In “Love,” Ana’s experience is therefore the experience of interdiction. The narrator alerts the reader: “The moral of the Garden was something else.” Unlike the biblical garden, where God already dictated orders to the first couple, in Ana’s garden (or Clarice’s), it is the character herself who encounters, without prescription, and with a mix of attraction and repulsion, the erotic depersonalization that reconciles good and evil in an indistinct and amoral totality. In the words of Spinoza, of whom Clarice was an enthusiastic reader, Ana allows herself to be “affected” by the things of the world and learns an ethical lesson that has the body as a seat and real experience as a base. In a manner very close to the Dutch philosopher, Clarice reflects, in The Passion According to G.H., upon morality:
Would it be simplistic to think the moral problem with regard to others consists in behaving as one ought to, and the moral problem with regards to oneself is managing to feel what one ought to? Am I moral to the extent that I do what I should, and feel as I should? All of a sudden the moral question seemed to me not only overwhelming, but extremely petty. The moral problem, in order for us to adjust to it, should be at once less demanding and greater. Since as an ideal it is both small and unattainable. Small, if one attains it: unattainable, because it cannot even be attained. […] The solution had to be secret. The ethics of the moral is keeping it secret. Freedom is a secret.

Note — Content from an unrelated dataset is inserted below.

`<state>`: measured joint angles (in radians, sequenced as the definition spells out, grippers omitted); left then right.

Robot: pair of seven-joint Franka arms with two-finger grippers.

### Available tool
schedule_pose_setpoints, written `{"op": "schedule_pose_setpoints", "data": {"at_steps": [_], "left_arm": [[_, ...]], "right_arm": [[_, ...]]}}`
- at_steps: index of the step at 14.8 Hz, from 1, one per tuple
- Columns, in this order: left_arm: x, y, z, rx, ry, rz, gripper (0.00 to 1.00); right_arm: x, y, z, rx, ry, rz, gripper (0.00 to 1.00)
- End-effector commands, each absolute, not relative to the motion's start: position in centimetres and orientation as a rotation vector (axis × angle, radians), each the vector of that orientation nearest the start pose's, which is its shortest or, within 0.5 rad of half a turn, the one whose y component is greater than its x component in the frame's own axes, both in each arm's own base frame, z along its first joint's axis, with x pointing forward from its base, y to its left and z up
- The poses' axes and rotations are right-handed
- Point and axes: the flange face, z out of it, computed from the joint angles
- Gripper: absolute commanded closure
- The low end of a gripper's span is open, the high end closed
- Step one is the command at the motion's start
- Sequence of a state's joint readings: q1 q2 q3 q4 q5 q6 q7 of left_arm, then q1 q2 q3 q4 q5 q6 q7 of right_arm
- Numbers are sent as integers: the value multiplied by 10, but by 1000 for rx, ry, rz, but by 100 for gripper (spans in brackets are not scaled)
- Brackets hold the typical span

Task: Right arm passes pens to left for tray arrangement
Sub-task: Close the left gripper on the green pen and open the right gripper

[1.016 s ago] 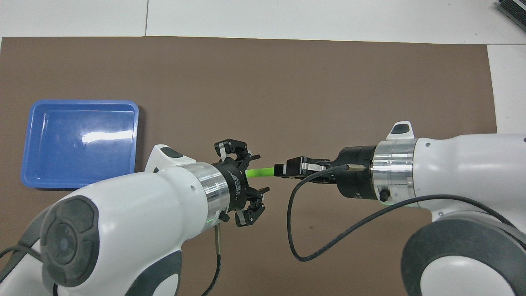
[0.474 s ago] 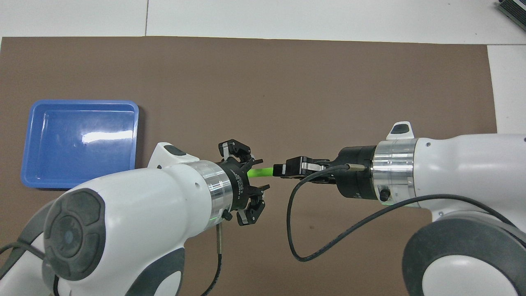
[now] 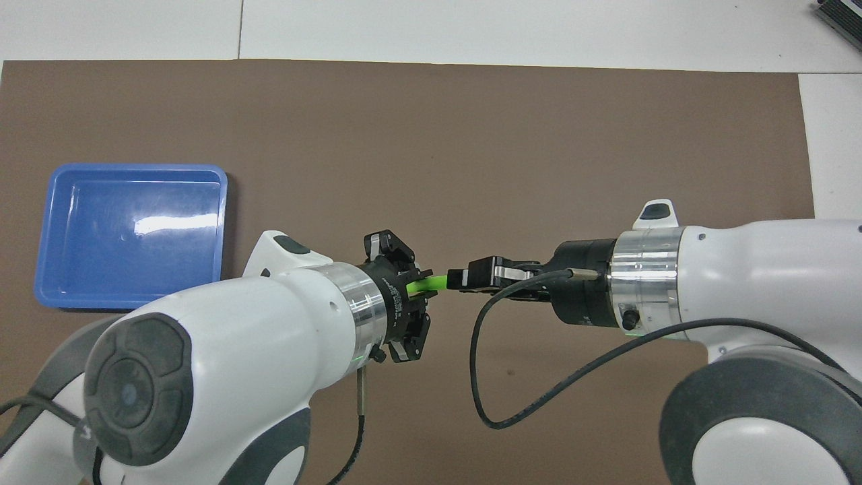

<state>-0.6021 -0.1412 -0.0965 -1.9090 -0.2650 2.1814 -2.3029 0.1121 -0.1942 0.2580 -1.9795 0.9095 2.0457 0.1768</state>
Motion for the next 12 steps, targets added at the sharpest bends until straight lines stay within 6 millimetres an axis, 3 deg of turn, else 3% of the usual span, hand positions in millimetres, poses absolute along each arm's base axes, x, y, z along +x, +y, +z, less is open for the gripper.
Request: {"op": "schedule_pose_setpoints", "data": {"at_steps": [1, 3, 12], "left_arm": [[412, -374, 602, 1805, 2038, -269, 92], [412, -374, 603, 1818, 2024, -266, 100], [406, -381, 603, 1866, 1971, -254, 100]], "right_arm": [[475, 244, 592, -2269, 169, -21, 100], [475, 244, 592, -2269, 170, -23, 100], [475, 245, 593, -2269, 176, -11, 100]]}}
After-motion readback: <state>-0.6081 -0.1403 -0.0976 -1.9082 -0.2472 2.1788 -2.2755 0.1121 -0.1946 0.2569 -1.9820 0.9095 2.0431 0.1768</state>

The Secret (or The Ethics)
Ana was breathing in the putrid perfume of the decomposing plants – until she remembers her children. She immediately feels guilty. But why? “What was she ashamed of?” When she left the garden, she was no longer the same. Now, “her heart had filled with the worst desire to live.” And this was incompatible with her previous routine. Still in a trance, she arrives home, receives guests for dinner; the children play in the living room. Everything seemed normal, but she was absent and delirious, and she involuntarily frightens one of her children:
Mama, the boy called. She held him away from her, looked at that face, her heart cringed. Don’t let Mama forget you, she told him. As soon as the child felt her embrace loosen, he broke free and fled to the bedroom door, looking at her from greater safety. It was the worst look she had ever received. The blood rushed to her face, warming it.

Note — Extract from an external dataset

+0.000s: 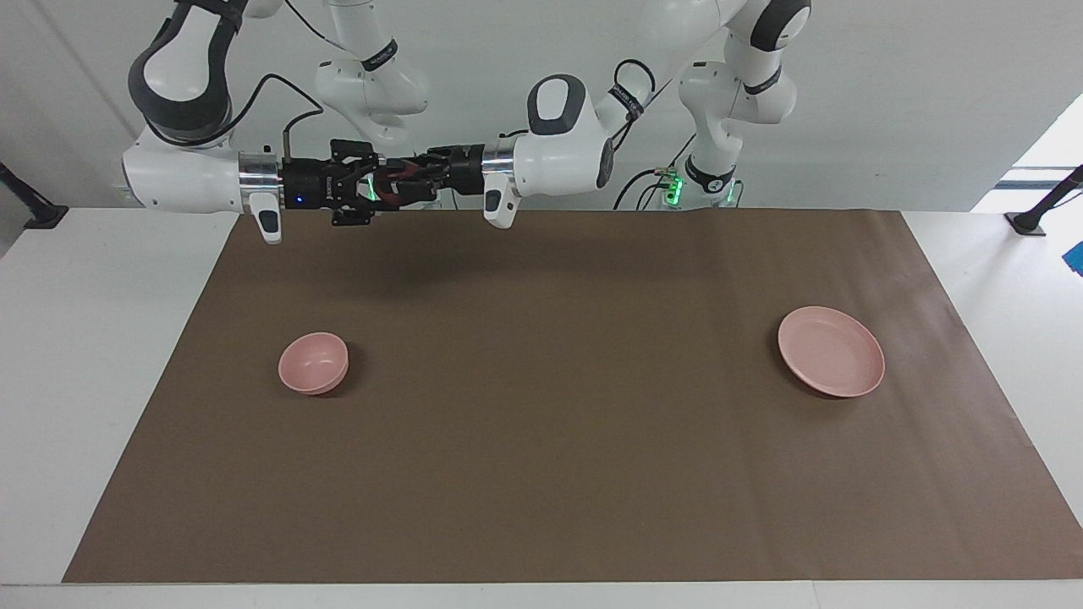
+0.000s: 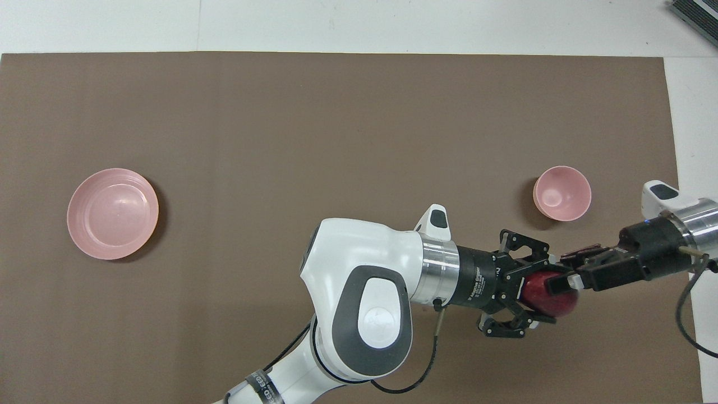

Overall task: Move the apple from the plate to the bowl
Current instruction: 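Close the right gripper on the apple held by the left gripper, then open the left gripper and withdraw while the right gripper carries the apple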

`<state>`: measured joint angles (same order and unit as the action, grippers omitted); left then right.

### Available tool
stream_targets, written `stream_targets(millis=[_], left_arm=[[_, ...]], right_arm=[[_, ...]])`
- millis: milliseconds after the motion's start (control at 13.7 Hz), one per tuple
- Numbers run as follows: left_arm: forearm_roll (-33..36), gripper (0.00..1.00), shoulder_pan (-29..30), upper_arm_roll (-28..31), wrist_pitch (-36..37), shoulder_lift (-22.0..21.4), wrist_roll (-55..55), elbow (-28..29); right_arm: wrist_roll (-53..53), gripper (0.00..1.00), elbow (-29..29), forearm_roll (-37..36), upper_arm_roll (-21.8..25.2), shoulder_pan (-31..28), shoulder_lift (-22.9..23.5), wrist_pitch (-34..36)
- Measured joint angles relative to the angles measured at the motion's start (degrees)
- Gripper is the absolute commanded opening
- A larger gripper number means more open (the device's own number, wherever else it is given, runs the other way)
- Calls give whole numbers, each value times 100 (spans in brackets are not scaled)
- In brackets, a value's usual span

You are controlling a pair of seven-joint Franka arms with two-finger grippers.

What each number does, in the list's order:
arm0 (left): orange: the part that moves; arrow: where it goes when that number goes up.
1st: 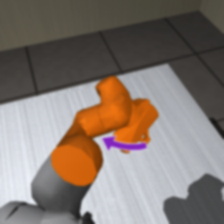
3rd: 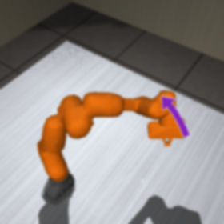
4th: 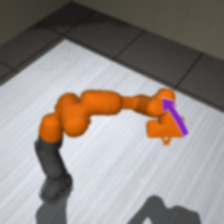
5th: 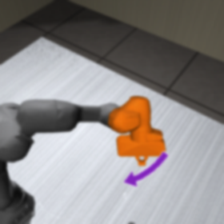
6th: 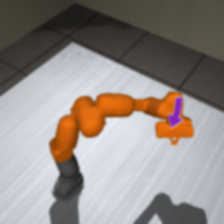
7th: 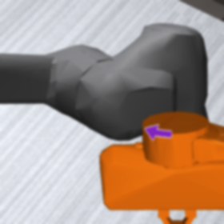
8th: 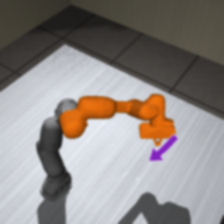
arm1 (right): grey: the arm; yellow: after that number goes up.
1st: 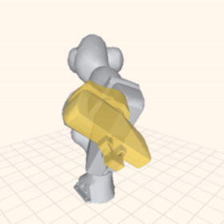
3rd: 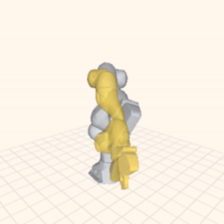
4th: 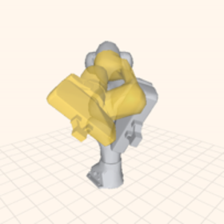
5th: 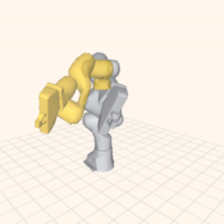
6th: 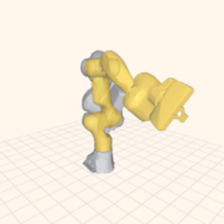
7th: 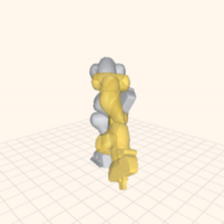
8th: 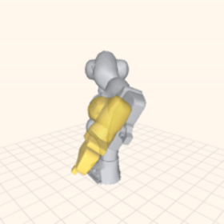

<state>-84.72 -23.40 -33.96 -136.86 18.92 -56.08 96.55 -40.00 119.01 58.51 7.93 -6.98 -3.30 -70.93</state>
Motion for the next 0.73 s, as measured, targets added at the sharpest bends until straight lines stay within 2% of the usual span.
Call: stream_targets(millis=[73,146,365,729], left_arm=[[0,74,0,0,0,0,0,0],[6,100,-3,1,-1,0,2,-1],[13,100,-13,0,-14,-3,13,-33],[13,100,103,27,80,-22,-16,-34]], right_arm=[[1,7,0,-1,0,0,0,0],[1,7,0,-2,0,0,0,0],[7,0,8,-38,-12,7,1,1],[7,0,14,-87,-27,12,10,-90]])
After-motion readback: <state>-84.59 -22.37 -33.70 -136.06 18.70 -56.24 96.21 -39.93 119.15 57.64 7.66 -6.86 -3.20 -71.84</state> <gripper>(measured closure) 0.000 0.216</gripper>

Ana’s senses were saturated and the atmosphere of the house was like an overwhelming shadow. She hears an explosion on the stove. “What happened?!”, she asks her husband, startled. He becomes surprised by his wife’s fear; “‘It was nothing,’ he said, I’m just clumsy.’” He brings her close to him and caresses her. Ana transfers to her husband all the love of one who had come face to face with death and tells him in a serious tone: “I don’t want anything to happen to you, ever!” He finds what she said funny; “Time for bed,” he says. He then leads his wife to bed, “removing her from the danger of living”; back to the night that follows the day that follows the night – practical life, which, although miserable, nevertheless bears the existence of who knows love.
 The passage, written by hand on the backside of the typescript for “Objeto gritante” (“Screaming Object,” the text that gave rise to the book Água Viva), is quoted by the Angolan critic Carlos Mendes de Sousa, in Clarice Lispector: pinturas (Clarice Lispector: Paintings).